Goal of the exercise:
A faithful copy of the data is what is wanted, minus any pictures.
-=-=-=-=-
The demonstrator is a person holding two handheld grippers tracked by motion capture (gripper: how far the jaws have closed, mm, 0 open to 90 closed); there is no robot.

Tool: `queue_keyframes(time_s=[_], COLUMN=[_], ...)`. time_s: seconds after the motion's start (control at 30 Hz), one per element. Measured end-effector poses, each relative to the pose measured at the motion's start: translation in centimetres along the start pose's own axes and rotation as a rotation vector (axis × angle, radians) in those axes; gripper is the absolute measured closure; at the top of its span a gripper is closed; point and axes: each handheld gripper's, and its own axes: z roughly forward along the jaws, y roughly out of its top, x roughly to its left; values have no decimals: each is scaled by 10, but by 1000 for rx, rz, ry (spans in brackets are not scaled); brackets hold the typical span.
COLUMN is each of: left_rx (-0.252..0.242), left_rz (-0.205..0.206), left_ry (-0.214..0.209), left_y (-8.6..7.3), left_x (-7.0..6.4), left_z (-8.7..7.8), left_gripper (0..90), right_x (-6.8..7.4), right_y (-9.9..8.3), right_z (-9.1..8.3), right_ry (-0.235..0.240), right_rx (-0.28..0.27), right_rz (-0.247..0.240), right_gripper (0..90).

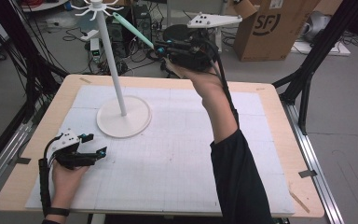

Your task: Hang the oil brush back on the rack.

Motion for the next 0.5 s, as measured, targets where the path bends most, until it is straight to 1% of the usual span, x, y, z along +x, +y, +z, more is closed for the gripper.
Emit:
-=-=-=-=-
Exercise answer:
The demonstrator is a person holding two handheld grippers tracked by motion capture (gripper: how far the jaws have closed, mm, 0 open to 90 closed); there is no robot.

Tool: `queue_keyframes(time_s=[_], COLUMN=[_], ...)`. time_s: seconds after the motion's start (control at 30 Hz), one per element. Measured end-effector poses, each relative to the pose measured at the motion's start: translation in centimetres along the start pose's own axes and rotation as a rotation vector (axis × angle, radians) in those axes; gripper is the absolute measured closure; at the top of its span a gripper is closed; point and axes: each handheld gripper's, and its own axes: z roughly forward along the jaws, y roughly out of its top, x roughly to its left; values have no decimals: each is scaled by 10, but by 1000 for rx, rz, ry (spans in brackets are not scaled); brackets hold the typical span.
COLUMN is each of: left_rx (-0.252..0.242), left_rz (-0.205..0.206), left_ry (-0.214..0.209), left_y (-8.6..7.3), left_x (-7.0..6.4), left_z (-8.7..7.8), left_gripper (0..90), right_x (-6.8..7.4), right_y (-9.9..8.3), right_z (-9.1..8.3), right_ry (-0.235..0.240), right_rx (-0.28..0.27), right_rz (-0.247..0.240), right_gripper (0..90).


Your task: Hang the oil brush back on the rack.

Motion for the next 0.5 s, as measured, targets where the path bends most, until it is straight to 1% of the usual span, x, y, z along +x, +y, +z, more is closed for the gripper.
Emit:

No further work remains in this exercise.